Auch diese Kursänderung macht das Vorbringen des Klägers jedoch nicht überzeugender. Indem er seinen Aufgabenbereich mit diesen Worten beschreibt, entgeht er zwar dem letzten Einwand der Kommission, bestätigt aber die Richtigkeit ihres ersten Einwands, daß dies nämlich nicht der Aufgabenkreis eines Berufsverbandes, sondern vielmehr der einer Stelle sei, die öffentliche Gewalt ausübe, das heißt einer Emanation des Staates, die als solche kein Rechtsschutzinteresse habe. Wie dem auch sei, meines Erachtens besteht im Rahmen des Rechtsschutzsystems des Vertrags kein Rechtsschutz für die Interessen, die der Kläger seinem Vorbringen nach vertritt. Diese werden gegebenenfalls im innerstaatlichen Recht von Bedeutung sein. Der Kläger wird somit nach einer Möglichkeit suchen müssen, sie vor einem nationalen Gericht geltend zu machen, indem er die gemeinschaftsrechtlichen Gesichtspunkte im Wege des Verfahrens des Artikels 177 zum Tragen bringt.
5. Zwei Worte noch zu dem Vorbringen des Klägers, daß, wollte man der Einrede der Unzulässigkeit stattgeben, dies darauf hinauslaufen würde, ihm jeden Rechtsschutz zu verweigern. Die Kommission hat in der mündlichen Verhandlung zu Recht bemerkt, daß man eine Entscheidung, durch die bestimmte Beihilfen für mit dem Gemeinsamen Markt vereinbar erklärt werden, nicht einer Entscheidung gleichstellen könne, durch die ihre Rechtswidrigkeit festgestellt wird. Diejenigen, die sich durch eine Entscheidung der ersten Art verletzt fühlen, verdienen uneingeschränkten Rechtsschutz, weil der Vertrag sie gegen Beihilfen, die die Wettbewerbsbedingungen verfälschen, schützt. Dies gilt jedoch nicht für die Rechtssubjekte (Unternehmen oder Berufsverbände), die sich über eine Entscheidung der letzten Art beklagen, denn staatliche Beihilfen werden vom Vertrag nicht garantiert, sondern allenfalls geduldet.
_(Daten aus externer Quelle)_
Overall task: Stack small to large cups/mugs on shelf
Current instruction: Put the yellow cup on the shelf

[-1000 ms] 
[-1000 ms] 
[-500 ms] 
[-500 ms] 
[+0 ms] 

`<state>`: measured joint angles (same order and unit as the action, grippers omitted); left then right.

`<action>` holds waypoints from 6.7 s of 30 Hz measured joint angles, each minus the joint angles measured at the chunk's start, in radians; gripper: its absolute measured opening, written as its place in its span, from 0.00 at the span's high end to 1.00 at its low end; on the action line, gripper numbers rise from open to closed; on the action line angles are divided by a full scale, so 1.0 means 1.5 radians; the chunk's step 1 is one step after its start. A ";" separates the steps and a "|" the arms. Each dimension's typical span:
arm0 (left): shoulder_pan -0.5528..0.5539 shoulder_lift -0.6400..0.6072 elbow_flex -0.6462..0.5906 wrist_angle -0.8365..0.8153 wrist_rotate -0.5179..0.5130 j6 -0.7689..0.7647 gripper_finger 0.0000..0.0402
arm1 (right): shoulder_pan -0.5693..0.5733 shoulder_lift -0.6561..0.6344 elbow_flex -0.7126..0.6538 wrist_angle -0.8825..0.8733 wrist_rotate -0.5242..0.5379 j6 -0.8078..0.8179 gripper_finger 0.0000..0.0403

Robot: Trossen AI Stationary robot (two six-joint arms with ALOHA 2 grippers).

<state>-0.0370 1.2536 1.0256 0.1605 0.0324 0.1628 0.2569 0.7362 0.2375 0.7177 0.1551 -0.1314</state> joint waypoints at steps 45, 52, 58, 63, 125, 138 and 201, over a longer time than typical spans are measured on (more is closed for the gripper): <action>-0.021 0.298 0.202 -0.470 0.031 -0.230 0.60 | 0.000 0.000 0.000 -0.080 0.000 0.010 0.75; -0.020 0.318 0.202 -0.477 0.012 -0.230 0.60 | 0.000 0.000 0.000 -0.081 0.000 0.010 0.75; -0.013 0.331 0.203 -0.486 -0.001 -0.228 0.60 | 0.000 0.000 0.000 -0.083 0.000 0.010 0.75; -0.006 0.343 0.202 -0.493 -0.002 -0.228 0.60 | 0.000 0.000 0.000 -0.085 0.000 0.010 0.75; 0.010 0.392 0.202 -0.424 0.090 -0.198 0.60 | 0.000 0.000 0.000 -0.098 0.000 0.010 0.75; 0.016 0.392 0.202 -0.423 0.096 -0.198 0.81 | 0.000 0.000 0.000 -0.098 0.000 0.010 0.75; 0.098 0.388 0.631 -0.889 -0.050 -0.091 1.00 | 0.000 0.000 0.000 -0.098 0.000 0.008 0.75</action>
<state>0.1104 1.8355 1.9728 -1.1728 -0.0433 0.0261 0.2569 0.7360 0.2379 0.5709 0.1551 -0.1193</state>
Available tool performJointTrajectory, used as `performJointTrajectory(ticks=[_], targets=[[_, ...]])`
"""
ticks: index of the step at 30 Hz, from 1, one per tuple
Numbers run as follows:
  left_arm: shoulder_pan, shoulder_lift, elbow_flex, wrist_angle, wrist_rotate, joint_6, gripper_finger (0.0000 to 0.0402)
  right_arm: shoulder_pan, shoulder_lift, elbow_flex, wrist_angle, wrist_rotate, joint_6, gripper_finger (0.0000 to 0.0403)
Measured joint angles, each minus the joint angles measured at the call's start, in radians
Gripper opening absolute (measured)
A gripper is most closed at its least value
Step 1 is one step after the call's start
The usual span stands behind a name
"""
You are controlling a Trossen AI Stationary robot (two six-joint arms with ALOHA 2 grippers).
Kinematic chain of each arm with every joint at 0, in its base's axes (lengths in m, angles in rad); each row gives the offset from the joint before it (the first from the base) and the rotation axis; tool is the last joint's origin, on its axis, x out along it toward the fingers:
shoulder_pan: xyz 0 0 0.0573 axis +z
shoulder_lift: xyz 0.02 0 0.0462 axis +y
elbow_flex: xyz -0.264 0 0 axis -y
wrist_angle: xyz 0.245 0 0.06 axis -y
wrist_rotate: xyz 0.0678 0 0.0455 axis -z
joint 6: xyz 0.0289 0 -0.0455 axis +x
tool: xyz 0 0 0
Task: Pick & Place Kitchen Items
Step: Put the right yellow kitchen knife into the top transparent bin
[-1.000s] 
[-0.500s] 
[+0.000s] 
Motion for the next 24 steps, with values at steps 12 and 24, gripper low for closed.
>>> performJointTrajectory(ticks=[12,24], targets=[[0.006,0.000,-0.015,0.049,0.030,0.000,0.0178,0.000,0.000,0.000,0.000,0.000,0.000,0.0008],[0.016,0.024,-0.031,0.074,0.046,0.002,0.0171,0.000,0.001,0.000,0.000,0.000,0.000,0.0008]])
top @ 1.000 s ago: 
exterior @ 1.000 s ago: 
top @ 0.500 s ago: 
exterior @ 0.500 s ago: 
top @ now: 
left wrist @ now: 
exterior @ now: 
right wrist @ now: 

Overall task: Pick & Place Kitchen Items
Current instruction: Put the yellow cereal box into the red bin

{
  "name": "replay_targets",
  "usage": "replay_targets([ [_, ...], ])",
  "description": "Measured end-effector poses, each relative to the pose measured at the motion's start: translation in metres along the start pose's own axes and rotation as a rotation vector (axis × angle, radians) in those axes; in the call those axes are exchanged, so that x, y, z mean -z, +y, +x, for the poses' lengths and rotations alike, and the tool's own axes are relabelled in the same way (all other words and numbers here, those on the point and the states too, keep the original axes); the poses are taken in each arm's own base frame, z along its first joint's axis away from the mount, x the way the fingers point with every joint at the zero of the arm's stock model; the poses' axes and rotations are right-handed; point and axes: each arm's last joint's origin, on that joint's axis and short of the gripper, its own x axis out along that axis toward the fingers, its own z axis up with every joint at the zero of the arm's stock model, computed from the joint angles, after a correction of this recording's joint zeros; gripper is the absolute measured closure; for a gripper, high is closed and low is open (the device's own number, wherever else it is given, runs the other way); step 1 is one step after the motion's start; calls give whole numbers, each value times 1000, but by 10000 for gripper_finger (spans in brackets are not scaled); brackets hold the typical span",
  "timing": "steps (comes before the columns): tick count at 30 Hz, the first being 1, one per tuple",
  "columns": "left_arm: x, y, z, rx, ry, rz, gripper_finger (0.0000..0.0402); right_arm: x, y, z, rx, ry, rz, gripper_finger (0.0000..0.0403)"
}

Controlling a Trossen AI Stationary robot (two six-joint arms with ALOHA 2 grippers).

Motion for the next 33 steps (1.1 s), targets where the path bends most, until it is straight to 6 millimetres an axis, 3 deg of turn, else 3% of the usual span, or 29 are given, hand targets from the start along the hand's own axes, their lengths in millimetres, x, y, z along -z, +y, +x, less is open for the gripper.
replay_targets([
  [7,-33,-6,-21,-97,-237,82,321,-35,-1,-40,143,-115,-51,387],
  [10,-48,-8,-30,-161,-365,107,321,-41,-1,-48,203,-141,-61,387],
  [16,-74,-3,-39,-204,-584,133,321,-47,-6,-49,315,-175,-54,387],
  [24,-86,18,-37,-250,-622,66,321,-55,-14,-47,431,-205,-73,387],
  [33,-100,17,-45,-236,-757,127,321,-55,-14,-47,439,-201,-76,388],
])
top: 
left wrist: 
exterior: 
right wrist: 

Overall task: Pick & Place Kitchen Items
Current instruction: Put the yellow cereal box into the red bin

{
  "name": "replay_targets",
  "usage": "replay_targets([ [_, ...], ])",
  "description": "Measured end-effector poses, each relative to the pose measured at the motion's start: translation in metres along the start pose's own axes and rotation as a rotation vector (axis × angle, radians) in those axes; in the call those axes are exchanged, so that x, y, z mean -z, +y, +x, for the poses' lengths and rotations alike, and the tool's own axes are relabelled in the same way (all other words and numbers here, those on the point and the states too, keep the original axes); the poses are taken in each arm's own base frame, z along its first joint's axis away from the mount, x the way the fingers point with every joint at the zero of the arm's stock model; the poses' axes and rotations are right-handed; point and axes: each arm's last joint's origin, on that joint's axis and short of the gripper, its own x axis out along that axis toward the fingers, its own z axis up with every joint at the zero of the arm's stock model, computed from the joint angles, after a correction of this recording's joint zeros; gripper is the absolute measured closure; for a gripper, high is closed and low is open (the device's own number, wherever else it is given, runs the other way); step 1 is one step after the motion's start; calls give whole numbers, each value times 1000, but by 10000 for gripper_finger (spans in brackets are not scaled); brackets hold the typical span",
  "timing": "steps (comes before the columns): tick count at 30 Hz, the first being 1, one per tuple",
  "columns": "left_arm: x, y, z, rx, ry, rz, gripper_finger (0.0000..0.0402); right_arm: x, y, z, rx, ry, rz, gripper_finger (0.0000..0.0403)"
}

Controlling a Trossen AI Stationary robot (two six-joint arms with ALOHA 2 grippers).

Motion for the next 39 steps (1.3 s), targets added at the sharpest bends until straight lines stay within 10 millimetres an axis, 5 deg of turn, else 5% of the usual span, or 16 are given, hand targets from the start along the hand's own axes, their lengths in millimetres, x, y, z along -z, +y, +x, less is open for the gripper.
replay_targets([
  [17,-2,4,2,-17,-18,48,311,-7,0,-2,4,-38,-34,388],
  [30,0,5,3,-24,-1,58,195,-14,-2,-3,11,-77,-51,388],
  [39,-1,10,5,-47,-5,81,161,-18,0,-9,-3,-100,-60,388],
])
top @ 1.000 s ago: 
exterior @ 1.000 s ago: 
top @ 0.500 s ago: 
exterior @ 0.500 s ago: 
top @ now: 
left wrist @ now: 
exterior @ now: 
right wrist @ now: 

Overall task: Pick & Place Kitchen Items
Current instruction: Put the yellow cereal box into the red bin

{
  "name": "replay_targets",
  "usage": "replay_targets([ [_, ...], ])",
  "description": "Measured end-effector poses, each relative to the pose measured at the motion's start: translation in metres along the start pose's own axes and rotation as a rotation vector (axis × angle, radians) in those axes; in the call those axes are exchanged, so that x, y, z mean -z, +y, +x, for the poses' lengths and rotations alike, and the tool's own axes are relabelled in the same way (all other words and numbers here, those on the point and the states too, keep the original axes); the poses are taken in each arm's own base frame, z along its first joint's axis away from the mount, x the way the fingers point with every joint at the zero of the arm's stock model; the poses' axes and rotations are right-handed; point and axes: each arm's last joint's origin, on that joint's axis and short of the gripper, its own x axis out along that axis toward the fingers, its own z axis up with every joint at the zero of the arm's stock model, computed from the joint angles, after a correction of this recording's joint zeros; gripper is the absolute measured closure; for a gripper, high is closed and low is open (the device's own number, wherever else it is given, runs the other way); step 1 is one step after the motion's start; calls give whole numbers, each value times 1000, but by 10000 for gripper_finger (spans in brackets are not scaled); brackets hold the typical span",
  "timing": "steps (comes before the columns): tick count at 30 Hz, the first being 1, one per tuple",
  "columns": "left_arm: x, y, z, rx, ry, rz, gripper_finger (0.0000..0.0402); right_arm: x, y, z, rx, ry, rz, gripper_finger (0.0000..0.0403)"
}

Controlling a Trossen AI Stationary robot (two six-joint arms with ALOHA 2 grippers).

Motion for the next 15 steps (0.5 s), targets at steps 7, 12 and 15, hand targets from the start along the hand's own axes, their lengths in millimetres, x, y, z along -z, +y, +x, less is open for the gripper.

Die Beihilfe beruht, anders ausgedrückt, nicht auf dem Vertrag, sondern auf dem Willen des Staates. Erklärt die Kommission sie für rechtswidrig, so kann der Staat diese Entscheidung anfechten oder auch nicht. Ficht er sie an, wie dies im vorliegenden Fall geschehen ist, so werden die Interessen der Beihilfeempänger durch diese Klage indirekt mitvertreten; ficht er sie nicht an, sei es, weil er sie für berechtigt hält, sei es, weil er seine Beihilfepolitik geändert hat, so kann niemand seinen mangelnden Willen ersetzen.
6. Aus allen diesen Erwägungen schlage ich Ihnen vor, die Klage des Comité de développement et de promotion du textile et de l'habillement gegen die Kommission der Europäischen Gemeinschaften vom 18. September 1985 als unzulässig abzuweisen.
Als der unterlegenen Partei sind dem Kläger die Verfahrenskosten aufzuerlegen.